* **WHAT YOU NEED TO DO**
Lines holding the word "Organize" are the ones to copy from the data below.

* **DATA LISTING**
━━━━━━━━━━

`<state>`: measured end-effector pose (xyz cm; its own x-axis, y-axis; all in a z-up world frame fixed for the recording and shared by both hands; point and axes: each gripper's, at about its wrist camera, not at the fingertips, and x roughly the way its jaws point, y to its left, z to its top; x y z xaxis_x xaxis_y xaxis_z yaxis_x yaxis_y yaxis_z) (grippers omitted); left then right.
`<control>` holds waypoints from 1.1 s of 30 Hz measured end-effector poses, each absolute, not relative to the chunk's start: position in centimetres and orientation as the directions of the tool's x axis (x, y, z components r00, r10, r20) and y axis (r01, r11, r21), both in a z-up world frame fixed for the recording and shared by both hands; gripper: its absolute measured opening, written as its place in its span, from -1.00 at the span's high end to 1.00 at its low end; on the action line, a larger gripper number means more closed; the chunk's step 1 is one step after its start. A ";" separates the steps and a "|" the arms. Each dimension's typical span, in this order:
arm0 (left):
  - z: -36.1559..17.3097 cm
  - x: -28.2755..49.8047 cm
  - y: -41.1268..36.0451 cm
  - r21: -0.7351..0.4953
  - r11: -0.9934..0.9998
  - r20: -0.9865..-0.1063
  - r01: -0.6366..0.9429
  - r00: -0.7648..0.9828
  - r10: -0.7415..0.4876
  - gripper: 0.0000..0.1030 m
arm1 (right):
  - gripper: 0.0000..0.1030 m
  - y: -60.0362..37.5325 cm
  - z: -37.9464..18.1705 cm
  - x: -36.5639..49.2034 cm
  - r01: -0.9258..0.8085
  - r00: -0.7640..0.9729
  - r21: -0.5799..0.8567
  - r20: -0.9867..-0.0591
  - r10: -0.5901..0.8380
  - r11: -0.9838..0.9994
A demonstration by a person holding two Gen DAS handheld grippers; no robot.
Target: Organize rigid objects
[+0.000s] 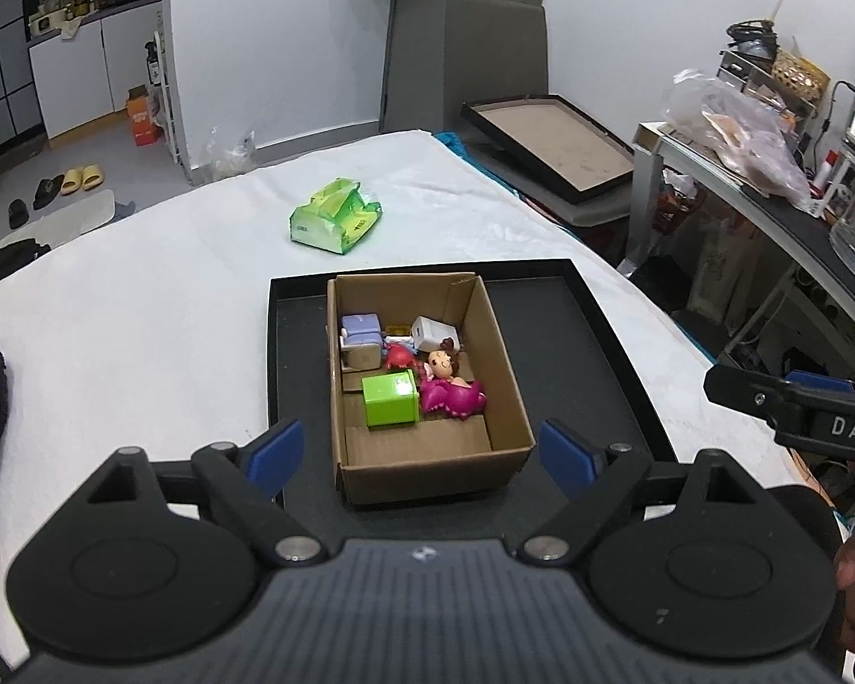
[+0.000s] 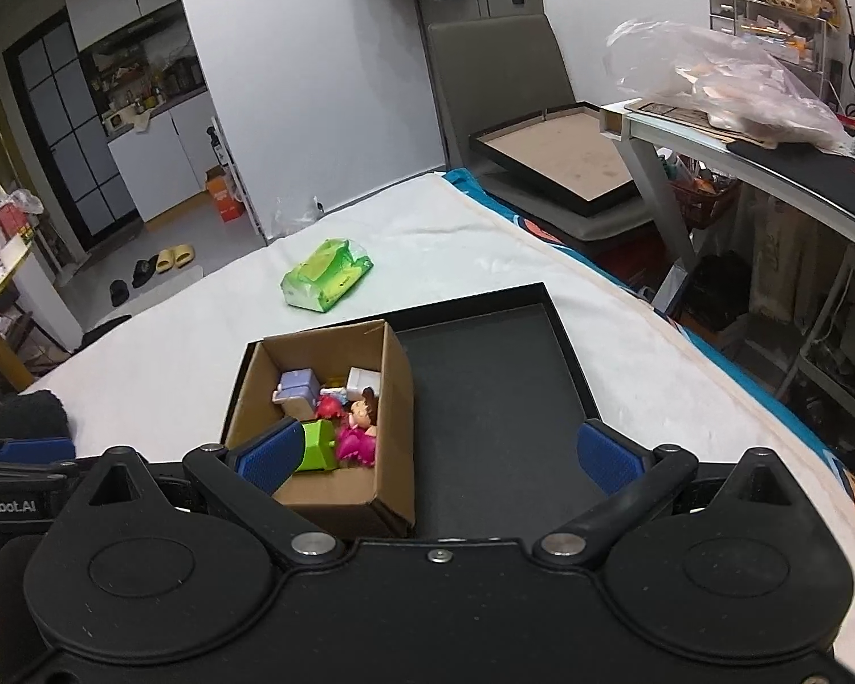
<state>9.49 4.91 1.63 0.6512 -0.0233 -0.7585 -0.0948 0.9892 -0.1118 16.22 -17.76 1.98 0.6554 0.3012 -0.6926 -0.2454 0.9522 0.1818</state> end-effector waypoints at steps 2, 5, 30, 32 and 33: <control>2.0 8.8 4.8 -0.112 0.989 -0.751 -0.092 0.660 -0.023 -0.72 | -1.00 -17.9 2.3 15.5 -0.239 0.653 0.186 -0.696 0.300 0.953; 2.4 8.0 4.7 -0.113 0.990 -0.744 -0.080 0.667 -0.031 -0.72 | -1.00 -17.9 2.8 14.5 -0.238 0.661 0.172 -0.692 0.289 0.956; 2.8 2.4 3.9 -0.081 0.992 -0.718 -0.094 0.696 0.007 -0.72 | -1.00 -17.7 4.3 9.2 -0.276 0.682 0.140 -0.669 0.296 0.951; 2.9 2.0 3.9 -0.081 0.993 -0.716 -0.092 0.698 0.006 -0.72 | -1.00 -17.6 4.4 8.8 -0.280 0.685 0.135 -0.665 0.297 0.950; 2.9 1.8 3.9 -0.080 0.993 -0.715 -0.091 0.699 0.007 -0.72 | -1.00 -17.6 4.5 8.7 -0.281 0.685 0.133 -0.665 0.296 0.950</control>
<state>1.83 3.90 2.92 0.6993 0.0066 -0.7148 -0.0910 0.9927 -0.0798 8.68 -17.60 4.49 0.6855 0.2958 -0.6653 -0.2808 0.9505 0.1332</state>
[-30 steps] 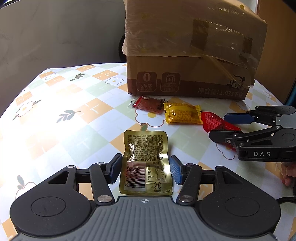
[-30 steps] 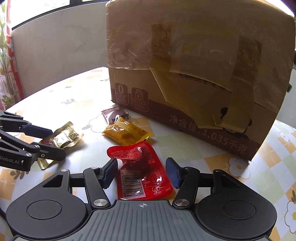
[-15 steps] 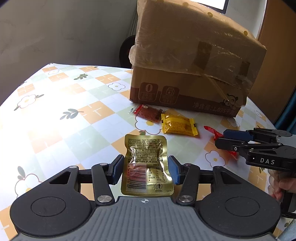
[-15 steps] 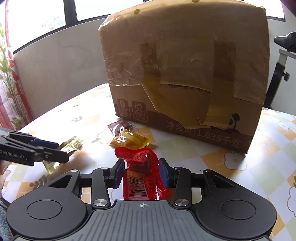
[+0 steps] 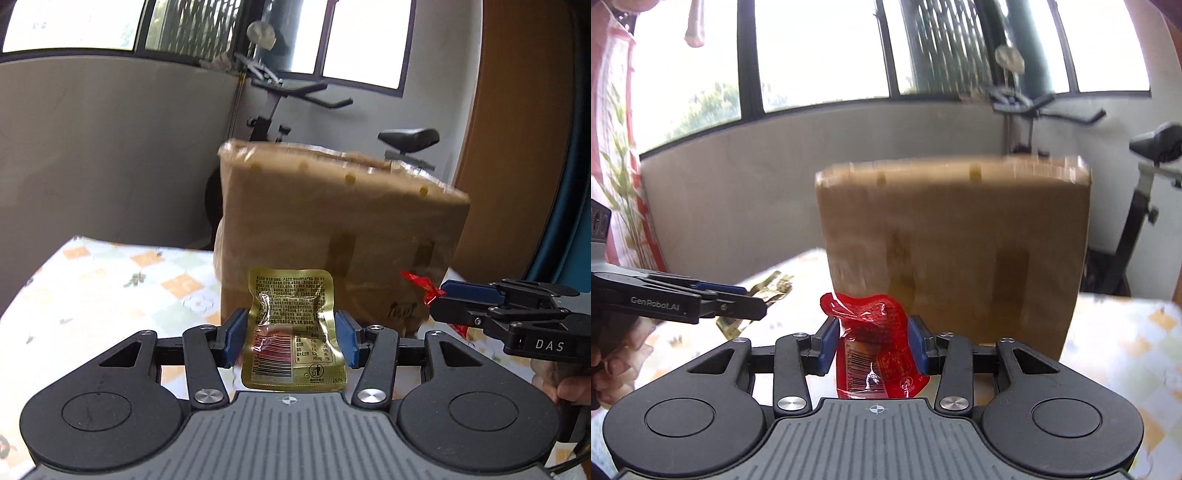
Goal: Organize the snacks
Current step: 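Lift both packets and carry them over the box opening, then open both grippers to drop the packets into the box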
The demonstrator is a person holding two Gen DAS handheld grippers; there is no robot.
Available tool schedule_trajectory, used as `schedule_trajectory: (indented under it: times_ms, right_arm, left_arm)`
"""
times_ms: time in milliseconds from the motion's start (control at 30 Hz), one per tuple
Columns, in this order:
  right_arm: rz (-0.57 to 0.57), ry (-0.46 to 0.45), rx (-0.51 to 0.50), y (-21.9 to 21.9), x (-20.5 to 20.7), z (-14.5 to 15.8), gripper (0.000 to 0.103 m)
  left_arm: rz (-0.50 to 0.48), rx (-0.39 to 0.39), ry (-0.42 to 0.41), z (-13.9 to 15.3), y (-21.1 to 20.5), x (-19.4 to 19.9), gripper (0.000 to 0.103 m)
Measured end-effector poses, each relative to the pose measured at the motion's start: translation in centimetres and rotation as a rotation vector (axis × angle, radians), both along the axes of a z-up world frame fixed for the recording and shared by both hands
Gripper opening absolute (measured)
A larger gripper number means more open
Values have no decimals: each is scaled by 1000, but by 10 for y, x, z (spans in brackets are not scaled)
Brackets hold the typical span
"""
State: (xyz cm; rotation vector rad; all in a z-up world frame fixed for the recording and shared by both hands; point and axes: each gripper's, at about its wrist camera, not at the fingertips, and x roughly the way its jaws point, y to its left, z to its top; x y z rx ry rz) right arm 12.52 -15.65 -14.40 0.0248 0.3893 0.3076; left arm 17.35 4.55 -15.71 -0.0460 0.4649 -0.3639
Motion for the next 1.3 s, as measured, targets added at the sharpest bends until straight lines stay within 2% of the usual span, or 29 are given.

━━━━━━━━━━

* **YOUR SOLUTION**
Target: Organize rigid objects
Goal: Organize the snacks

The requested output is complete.